There is no shifting of funds with the prospect of future payback when the economy recovers, she says, and no borrowing, methods which were used in recent budgets by Arnold Schwarzenegger’s administration to at least get the state to appear solvent on paper.
'Tough budget for tough times'
Governor Brown called the spending plan “a tough budget for tough times” that will close the state’s structural deficit and provide a “strong and stable foundation” to meet future needs.
“Without decisive action, the state’s severe budget problems will persist, threatening economic recovery, job growth, public education and the quality of life in California,” he said. “The adoption of this budget will position the state to lead the country as it slowly recovers from the Great Recession.”
To eliminate a budget shortfall estimated at $25.4 billion, Brown’s budget proposes $12.5 billion in spending cuts, $12 billion in increased tax revenues, and $1.9 billion in unspecified “other solutions” to close the gap and provide for a $1 billion reserve.
“Everyday Californians should understand that there is something here for everyone to hate, little for anyone to like … a tough budget for a tough economy,” says Jessica Levinson, political reform director for the Center for Governmental Studies in Los Angeles. “Democrats will scream at the top of their lungs about the cuts in this and Republicans will abhor the tax increases.”
In order for Brown’s budget to be adopted, California’s Legislature will have to push through changes to certain current laws by March, while other ballot measures will have to be approved by voters in a special vote in June.
'Realignment' will a tough sell
According to analysts, a major challenge to Brown’s ability to sell his plan to voters and local governments is the portion of the plan known as “realignment,” which shifts responsibility for the administration and funding of some state programs to local government.
“Renewed talk of realignment makes those of us in local government very nervous,” write Los Angeles Board of Supervisors Zev Yaroslavsky and Gloria Molina in a dual-bylined piece in Monday’s Los Angeles Times. “While realignment sounds great in theory, the devil is in the details.”
The piece recounted a scheme approved in 1991 by then-Gov. Pete Wilson and the state Legislature, which shifted $1.7 billion in state program costs to the counties. State appropriations for local governments were replaced in part with funding from vehicle license fees. The net result seemed to benefit local governments at first, but over time, as subsequent legislatures reduced the license fee rate, counties found themselves in fiscal trouble.
“Brown will need to sell voters on whether or not to shift power to the counties, and that’s a big ‘if,’ ” says Ms. O’Connor. “They have real, legitimate concerns and have been burned in the past.”

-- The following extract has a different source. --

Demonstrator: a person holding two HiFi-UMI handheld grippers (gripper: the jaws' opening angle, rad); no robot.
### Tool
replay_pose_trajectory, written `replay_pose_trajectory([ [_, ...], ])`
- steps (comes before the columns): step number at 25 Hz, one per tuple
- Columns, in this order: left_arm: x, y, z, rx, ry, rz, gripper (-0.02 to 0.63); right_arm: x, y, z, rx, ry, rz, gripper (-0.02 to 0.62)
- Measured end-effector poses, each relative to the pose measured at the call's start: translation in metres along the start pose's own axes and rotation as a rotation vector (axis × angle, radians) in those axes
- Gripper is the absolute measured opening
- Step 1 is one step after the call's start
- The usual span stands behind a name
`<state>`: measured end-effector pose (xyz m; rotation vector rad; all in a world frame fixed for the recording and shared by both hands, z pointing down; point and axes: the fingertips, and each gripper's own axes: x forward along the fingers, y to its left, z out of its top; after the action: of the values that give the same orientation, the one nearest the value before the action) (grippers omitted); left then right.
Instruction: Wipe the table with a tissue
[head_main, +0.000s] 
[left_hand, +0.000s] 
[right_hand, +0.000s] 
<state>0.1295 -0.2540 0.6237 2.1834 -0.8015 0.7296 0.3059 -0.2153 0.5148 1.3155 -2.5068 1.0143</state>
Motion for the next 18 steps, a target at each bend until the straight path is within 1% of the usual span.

Steve Levy, director and senior economist at the Center for Continuing Study of the California Economy, says that Brown has done exactly what he needed to do by facing directly what previous governors have refused to.
At least on paper, the new budget is “sensitive and balanced and honest in the sense that the math works,” Mr. Levy says, emphasizing the he is an economist, not a politician. “I’m impressed with the very direct way he has handled this without assessing blame or pointing fingers but literally dealing with what needs to be done. These are going to be painful cuts, but that’s what comes with honesty.”
Others worry that Brown’s proposals will severely injure California in the long run.
“California is going to be put at a competitive disadvantage relative to other states if it adopts what Brown is proposing, which amounts to the largest tax increase in American history,” says Jon Coupal, spokesman for the Howard Jarvis Taxpayers Association. “California is struggling to come out of the recession, but the imposition of these taxes, coupled with California’s hostile regulatory climate, does not bode well for the state’s future.”
As he promised voters when he said there will be no tax increases without voter approval, the revenue component of Brown’s budget proposal will be voted on in June. Voters will be asked to maintain current personal income and sales taxes that were set to expire at current levels and approve the Vehicle License Fee rate for five years.
Some analysts say that the pain of instituting budget cuts may give Brown’s idea leverage with voters, because implicit in their disapproval of the tax measures would simply be a return to the prospect of more cuts.